Exercise: From the listing below, copy only the lines from the line that contains "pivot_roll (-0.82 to" to the line that contains "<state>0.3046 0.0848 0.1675", counting those two lines as part of the copy.

Input records:

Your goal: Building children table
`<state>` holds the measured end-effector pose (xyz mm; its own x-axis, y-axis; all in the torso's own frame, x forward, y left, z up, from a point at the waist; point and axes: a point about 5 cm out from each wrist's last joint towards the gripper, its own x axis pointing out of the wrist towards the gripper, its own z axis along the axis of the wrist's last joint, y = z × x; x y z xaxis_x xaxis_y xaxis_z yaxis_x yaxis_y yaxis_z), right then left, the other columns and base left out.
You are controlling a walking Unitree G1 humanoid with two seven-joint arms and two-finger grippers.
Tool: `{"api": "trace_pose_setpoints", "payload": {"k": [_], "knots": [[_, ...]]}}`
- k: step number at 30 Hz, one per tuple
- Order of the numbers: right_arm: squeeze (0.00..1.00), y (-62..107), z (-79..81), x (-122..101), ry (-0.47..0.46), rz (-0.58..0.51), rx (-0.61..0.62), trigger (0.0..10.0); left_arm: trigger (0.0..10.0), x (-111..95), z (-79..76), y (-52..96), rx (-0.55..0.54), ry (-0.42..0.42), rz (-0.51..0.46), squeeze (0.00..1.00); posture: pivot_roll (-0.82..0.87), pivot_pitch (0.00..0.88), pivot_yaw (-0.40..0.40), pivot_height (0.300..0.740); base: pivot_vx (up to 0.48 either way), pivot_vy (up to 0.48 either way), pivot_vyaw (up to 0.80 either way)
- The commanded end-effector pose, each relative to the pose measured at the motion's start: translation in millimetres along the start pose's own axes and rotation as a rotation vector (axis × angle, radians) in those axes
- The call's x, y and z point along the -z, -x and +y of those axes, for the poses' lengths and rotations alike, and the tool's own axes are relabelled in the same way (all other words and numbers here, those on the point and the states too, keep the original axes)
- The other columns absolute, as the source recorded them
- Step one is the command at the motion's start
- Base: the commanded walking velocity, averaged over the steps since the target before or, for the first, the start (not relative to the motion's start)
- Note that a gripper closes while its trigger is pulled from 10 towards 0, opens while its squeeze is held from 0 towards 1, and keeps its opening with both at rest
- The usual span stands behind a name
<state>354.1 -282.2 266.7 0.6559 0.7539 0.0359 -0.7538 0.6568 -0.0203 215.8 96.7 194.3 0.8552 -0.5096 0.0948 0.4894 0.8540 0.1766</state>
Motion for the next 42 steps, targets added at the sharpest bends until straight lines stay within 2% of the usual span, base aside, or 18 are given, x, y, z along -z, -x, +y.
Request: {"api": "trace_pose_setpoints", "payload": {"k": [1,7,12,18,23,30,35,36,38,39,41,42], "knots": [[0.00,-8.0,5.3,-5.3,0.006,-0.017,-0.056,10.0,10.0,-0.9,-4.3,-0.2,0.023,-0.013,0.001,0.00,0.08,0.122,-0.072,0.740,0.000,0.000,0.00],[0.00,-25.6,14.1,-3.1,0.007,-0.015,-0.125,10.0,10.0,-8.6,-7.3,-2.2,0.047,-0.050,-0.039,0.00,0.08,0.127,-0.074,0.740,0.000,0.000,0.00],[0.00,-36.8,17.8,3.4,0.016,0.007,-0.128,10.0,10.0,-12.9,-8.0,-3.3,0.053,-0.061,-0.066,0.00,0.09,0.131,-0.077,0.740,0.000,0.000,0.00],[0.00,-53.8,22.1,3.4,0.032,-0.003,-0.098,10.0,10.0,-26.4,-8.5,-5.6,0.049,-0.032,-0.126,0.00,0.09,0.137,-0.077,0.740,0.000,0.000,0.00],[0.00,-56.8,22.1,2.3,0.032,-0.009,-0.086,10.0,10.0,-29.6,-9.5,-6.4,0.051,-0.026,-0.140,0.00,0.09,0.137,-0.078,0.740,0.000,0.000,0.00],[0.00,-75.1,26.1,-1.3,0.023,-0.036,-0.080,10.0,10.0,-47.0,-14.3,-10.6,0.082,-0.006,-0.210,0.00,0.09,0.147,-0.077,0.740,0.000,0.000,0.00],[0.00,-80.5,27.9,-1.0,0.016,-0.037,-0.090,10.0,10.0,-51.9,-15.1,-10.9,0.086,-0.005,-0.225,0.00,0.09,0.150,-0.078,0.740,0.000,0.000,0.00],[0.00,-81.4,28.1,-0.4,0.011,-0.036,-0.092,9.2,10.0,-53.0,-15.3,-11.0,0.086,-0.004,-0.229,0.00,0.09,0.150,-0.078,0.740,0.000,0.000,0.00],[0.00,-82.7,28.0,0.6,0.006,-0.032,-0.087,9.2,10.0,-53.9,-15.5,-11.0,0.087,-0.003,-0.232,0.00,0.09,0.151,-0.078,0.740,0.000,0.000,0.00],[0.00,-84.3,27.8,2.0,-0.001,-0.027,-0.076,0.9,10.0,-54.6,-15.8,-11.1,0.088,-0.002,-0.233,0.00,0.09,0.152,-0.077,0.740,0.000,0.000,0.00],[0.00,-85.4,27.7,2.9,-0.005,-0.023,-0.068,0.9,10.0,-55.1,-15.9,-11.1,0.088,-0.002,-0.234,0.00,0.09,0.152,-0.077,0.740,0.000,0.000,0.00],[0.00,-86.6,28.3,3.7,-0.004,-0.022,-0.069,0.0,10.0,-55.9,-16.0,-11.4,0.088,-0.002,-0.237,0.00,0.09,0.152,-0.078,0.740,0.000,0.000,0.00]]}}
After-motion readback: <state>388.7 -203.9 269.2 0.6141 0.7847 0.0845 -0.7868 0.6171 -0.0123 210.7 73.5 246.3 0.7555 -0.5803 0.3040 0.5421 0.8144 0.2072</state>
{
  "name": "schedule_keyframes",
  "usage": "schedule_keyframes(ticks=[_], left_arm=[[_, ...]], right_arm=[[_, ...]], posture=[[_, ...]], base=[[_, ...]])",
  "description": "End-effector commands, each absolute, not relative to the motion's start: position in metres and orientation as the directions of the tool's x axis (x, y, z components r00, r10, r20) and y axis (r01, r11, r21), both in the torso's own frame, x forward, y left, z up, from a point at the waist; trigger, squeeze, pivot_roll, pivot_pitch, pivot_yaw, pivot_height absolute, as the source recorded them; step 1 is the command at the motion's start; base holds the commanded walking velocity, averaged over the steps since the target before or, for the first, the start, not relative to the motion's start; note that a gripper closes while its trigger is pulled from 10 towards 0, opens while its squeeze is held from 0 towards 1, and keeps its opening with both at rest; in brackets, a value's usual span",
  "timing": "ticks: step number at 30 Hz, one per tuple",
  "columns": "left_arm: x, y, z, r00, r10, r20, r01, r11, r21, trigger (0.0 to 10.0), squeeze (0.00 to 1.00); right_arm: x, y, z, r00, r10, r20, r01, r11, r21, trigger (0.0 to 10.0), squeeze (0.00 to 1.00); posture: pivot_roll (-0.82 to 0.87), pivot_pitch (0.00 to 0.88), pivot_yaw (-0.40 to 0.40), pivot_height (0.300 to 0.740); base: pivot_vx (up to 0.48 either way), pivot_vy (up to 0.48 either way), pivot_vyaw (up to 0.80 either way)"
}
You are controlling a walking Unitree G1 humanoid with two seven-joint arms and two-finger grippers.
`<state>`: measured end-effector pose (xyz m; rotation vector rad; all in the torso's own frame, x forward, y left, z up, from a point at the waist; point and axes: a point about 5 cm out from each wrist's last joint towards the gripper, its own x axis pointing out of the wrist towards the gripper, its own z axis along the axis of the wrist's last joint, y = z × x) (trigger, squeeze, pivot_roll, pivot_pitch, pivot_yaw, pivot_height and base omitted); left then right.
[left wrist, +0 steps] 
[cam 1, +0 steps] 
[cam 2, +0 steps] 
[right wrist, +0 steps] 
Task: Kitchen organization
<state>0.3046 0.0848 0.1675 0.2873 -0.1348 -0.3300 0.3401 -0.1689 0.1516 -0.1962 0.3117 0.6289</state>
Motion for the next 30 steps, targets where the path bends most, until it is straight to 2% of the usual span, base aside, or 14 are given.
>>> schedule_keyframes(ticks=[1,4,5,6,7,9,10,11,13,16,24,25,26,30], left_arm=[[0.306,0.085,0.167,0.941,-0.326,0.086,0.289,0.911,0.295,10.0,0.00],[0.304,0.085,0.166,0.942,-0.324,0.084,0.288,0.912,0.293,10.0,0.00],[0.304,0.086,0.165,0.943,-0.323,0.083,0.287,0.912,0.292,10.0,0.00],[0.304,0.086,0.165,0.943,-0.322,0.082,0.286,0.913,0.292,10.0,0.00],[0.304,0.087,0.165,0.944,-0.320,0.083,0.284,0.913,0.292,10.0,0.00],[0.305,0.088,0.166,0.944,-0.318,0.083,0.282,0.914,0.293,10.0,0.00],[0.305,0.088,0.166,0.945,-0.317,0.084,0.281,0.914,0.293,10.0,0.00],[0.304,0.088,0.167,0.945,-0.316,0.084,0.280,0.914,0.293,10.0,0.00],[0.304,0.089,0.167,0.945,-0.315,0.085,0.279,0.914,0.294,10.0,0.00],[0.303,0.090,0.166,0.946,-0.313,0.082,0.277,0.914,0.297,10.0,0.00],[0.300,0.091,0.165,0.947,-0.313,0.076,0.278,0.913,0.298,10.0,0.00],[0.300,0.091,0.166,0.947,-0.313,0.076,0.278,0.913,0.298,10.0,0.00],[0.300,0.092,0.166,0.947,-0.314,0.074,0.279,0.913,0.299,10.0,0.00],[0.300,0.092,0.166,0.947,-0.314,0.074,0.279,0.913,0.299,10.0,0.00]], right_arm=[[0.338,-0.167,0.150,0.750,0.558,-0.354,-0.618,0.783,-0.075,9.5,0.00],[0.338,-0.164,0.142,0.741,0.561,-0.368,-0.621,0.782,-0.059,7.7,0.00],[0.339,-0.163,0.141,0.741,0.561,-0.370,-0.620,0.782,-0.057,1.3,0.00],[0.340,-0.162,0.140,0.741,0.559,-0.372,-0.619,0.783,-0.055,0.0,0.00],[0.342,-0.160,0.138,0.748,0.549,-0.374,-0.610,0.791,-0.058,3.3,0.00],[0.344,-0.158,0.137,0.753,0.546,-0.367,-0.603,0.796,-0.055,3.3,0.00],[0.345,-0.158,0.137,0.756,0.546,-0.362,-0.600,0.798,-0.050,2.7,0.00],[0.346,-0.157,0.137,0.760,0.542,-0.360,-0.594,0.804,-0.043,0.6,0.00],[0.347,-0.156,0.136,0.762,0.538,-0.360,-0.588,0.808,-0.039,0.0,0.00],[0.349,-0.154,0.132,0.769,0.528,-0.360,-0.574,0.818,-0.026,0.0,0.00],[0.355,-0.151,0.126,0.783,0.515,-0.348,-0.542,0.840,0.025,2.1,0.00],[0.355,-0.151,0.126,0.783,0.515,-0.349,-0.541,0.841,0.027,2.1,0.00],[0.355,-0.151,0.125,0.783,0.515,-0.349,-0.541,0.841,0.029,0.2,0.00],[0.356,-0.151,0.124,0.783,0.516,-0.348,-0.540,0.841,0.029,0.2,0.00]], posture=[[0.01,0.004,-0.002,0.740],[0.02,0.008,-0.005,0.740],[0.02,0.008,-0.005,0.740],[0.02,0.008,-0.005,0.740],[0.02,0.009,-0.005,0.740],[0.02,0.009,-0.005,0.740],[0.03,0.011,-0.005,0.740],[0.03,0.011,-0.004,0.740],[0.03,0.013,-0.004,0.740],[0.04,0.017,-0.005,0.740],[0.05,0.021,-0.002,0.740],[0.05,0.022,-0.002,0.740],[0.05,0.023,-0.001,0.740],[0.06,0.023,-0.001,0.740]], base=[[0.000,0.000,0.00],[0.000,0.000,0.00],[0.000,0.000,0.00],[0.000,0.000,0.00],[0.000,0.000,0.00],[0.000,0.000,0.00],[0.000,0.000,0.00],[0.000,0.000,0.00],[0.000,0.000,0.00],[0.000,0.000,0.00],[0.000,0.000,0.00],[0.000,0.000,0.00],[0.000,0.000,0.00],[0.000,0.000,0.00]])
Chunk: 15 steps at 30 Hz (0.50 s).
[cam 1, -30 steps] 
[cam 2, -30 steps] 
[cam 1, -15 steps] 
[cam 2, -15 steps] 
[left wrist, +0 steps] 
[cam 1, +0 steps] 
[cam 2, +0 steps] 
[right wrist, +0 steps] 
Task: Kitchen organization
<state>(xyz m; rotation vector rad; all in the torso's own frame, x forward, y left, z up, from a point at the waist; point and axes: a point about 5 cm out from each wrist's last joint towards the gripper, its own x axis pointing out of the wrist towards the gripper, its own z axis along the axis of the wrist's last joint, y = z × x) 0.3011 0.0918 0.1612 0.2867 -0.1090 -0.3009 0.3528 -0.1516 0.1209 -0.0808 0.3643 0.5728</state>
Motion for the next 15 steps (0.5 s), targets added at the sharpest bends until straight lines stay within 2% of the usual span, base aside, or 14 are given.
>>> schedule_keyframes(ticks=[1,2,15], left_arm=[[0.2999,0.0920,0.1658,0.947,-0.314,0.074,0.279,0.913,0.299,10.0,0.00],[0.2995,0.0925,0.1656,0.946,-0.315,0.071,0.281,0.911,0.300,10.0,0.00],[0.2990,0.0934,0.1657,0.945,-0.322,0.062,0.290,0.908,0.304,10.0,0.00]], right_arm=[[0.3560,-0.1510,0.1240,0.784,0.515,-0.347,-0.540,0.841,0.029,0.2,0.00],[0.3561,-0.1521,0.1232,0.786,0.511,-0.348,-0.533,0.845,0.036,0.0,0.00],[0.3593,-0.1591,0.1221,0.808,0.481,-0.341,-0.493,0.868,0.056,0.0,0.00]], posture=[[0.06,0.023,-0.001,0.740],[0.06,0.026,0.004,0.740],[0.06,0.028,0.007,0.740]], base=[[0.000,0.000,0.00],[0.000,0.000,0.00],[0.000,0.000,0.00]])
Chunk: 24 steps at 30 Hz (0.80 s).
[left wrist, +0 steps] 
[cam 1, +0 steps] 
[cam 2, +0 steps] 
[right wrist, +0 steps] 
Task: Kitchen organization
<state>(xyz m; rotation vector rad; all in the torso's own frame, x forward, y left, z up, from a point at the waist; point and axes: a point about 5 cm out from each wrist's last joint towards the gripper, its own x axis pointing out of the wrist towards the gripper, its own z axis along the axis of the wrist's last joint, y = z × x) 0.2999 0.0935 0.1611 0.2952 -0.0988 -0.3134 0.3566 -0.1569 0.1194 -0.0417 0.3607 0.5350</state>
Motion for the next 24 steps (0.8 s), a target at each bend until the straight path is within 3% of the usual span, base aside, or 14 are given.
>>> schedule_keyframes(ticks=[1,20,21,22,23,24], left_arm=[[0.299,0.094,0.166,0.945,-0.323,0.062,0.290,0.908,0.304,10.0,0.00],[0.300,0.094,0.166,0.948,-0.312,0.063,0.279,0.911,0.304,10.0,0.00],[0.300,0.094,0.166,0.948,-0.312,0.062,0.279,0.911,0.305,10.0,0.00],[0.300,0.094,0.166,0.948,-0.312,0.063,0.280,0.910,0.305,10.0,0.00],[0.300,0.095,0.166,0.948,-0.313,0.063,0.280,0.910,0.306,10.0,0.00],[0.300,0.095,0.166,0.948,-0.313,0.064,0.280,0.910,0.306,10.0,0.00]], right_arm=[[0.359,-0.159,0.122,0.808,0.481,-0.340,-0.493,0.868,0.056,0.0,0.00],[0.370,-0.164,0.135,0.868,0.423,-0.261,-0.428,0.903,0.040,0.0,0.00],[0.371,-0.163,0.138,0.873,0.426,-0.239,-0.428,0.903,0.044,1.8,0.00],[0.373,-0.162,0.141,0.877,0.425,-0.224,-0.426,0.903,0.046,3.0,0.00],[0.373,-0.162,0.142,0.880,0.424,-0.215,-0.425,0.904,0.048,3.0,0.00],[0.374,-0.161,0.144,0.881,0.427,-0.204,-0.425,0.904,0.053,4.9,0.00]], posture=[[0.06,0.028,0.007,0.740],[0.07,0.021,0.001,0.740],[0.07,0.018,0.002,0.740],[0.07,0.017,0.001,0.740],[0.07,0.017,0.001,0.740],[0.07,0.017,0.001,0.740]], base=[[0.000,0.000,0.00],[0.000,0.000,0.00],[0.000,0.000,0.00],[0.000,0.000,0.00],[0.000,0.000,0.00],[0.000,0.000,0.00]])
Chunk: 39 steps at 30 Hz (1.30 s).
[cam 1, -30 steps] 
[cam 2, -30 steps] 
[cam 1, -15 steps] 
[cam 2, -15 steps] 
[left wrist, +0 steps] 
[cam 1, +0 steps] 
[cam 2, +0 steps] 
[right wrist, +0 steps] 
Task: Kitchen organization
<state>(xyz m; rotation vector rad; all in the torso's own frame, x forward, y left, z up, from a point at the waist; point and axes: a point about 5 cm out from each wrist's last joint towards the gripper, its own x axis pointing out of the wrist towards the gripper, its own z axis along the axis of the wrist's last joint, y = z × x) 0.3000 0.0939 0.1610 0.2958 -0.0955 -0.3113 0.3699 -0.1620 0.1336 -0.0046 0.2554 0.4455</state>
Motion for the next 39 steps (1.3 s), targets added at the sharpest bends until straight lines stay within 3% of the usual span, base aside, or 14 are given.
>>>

Task output:
  "columns": "left_arm: x, y, z, r00, r10, r20, r01, r11, r21, trigger (0.0 to 10.0), squeeze (0.00 to 1.00); right_arm: x, y, z, r00, r10, r20, r01, r11, r21, trigger (0.0 to 10.0), squeeze (0.00 to 1.00); posture: pivot_roll (-0.82 to 0.87), pivot_pitch (0.00 to 0.88), pivot_yaw (-0.40 to 0.40), pivot_height (0.300 to 0.740); base: pivot_vx (up to 0.48 either way), pivot_vy (up to 0.48 either way), pivot_vyaw (up to 0.80 either way)"
}
You are controlling a walking Unitree G1 humanoid with two seven-joint arms and two-finger grippers.
`<state>`: measured end-effector pose (xyz m; rotation vector rad; all in the torso's own frame, x forward, y left, z up, from a point at the waist; point and axes: a point about 5 cm out from each wrist's last joint towards the gripper, its own x axis pointing out of the wrist towards the gripper, its own z axis along the axis of the wrist's last joint, y = z × x) (trigger, squeeze, pivot_roll, pivot_pitch, pivot_yaw, pivot_height and base omitted); left then right.
[left wrist, +0 steps] 
[cam 1, +0 steps] 
[cam 2, +0 steps] 
[right wrist, +0 steps] 
Task: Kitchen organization
<state>0.3046 0.0848 0.1675 0.2873 -0.1348 -0.3300 0.3401 -0.1689 0.1516 -0.1962 0.3117 0.6289</state>

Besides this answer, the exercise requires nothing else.